Council meeting postponed, ECTV tech issues continue

By JOSH RESNEK

For the fourth time out of the last six ZOOM meetings, ECTV technicians have been unable to properly broadcast the meeting to the public.

Monday night’s disaster, heaped atop all the others, is becoming an embarrassment and making a mockery out the City Council’s effort to conform to new standards during the COVID-19 pandemic.

The City Council meeting scheduled for Monday night has been rescheduled for Wednesday night.

However, viewers are losing faith in ECTV’s ability to broadcast while the City Council has done nothing to voice its concern that management at ECTV, in addition to guidance from the City Council, is woefully lacking.

The mayor’s office, the de facto chief of operations and hiring for ECTV, has remained mum about the situation.

Monday’s meeting was typical of those that have been fumbled during the past two months.

The meeting began late, with those awaiting the broadcast confused when the ECTV screen remained black after the 7:00 pm start time.

At about 7:15 pm the broadcast began.

Mind you, a ZOOM televised hearing does not require much technology but whatever little is required, needs an experienced technician to broadcast to the public.

The meeting began with callers responding to the open mic part of the City Council session.

Right from the start, no one in the television audience was able to make any sense out of the speakers – and there were three, before an onslaught of texts from those trying to watch the proceedings and to make sense out of them informed a number of councilors that the speakers could not be heard intelligibly because their sentences were being broken by wide gaps of silence.

At first, as is usual, the city councilors didn’t care.

As long as they can hear themselves and see themselves on the tv screen this is what seems to matter most.

However, by the time the third speaker’s spotty broadcast made no sense and viewers could not make out what she was talking about, with the gaps producing a blacked-out ECTV screen, Council President Rosa DiFlorio decided that maybe it was time to ask her colleagues what to do.

“I’m getting a lot of texts saying the broadcast is bad,” she told her colleagues.

Many of them had already received texts saying the same but no one on the council seemed to show the slightest amount of concern.

Finally, at about 7:30 pm, President DiFlorio and the council canceled the meeting and put it off until Wednesday.

What many viewers have been wondering is whether or not changes will be made to ensure that future ZOOM meetings can be broadcast as they are in hundreds of Massachusetts communities.

The mayor’s office has remained quiet about these persistent ZOOM failures.
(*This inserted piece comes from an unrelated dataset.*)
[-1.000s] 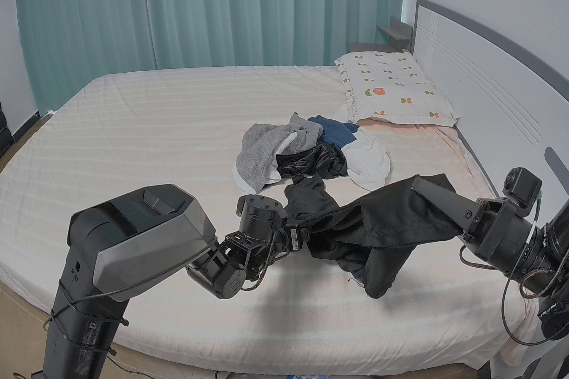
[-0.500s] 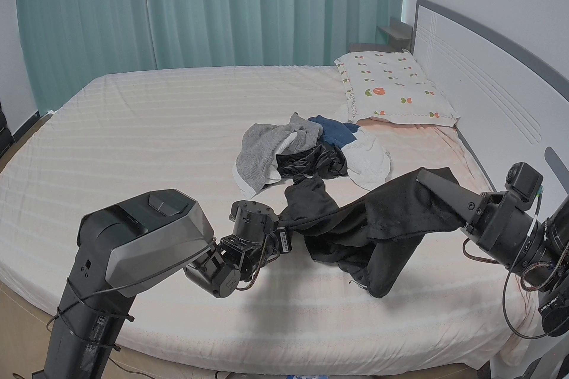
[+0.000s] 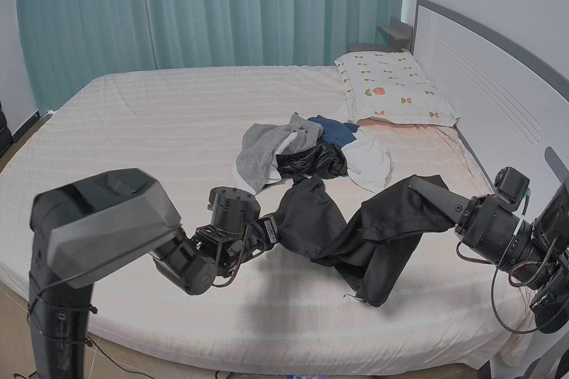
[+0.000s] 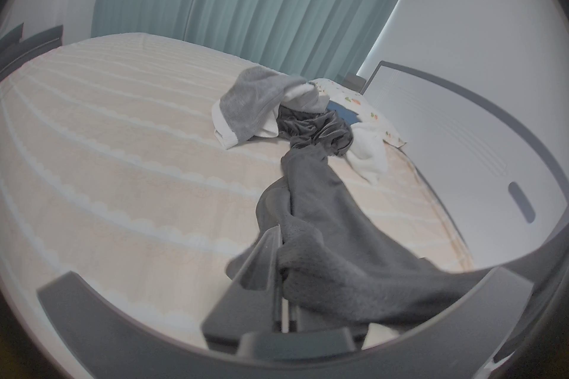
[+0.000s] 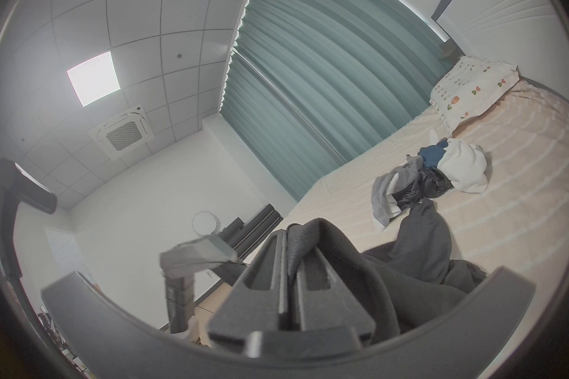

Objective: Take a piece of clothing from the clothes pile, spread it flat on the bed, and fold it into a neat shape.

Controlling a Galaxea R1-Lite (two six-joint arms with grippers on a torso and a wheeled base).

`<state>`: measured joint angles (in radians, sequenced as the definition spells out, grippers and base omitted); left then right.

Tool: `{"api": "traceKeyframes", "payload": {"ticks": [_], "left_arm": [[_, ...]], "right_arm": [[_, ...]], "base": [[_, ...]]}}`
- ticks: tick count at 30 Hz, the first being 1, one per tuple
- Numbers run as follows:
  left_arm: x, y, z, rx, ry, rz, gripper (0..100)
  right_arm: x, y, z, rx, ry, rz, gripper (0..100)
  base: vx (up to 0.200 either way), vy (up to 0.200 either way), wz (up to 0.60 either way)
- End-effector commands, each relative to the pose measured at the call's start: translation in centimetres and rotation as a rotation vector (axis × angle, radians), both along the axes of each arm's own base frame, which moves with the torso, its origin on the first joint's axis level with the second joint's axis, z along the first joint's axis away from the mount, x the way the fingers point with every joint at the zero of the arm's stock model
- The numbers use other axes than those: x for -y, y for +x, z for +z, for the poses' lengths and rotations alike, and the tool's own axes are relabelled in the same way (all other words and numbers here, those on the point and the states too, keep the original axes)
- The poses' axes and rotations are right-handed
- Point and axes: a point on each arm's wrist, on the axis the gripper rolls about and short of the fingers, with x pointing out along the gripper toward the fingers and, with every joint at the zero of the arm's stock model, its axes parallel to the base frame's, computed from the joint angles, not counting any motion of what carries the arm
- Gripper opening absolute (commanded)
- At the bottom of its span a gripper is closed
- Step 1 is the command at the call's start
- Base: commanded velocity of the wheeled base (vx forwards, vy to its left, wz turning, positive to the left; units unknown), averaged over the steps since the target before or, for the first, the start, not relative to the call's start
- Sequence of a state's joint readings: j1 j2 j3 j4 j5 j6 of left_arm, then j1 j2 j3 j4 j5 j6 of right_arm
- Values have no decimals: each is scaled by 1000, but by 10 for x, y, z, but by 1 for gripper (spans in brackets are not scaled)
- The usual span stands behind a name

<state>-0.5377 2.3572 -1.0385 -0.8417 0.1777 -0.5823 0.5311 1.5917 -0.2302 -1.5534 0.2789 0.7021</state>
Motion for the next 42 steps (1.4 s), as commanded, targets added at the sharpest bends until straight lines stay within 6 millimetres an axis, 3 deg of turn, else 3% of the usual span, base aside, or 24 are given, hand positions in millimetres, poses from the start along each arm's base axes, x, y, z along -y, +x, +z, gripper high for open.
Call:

This matches the quiet of his City Council.

One wonders when a City Councilor or two of three will be outraged and suggest that changes be made to ensure the proper broadcast of City Council meetings to meet open meeting law requirments.

Add to this technical gaffe, the city’s poor Internet services also weigh on users trying to stay aware on the Internet with news about the pandemic emergency.

The City Council has spent months debating the efficacy of 5G technology that provides faster Internet service. Some councilors try to perpetuate the myth that 5G technology is harmful to residents’ health despite no evidence whatsoever that such a thing is true.

City Councilors, almost to a person, have spent no time protesting the failed ZOOM meetings, and that is a tragedy – not for them – but for the voters of this city and the residents who follow the City Council to be informed.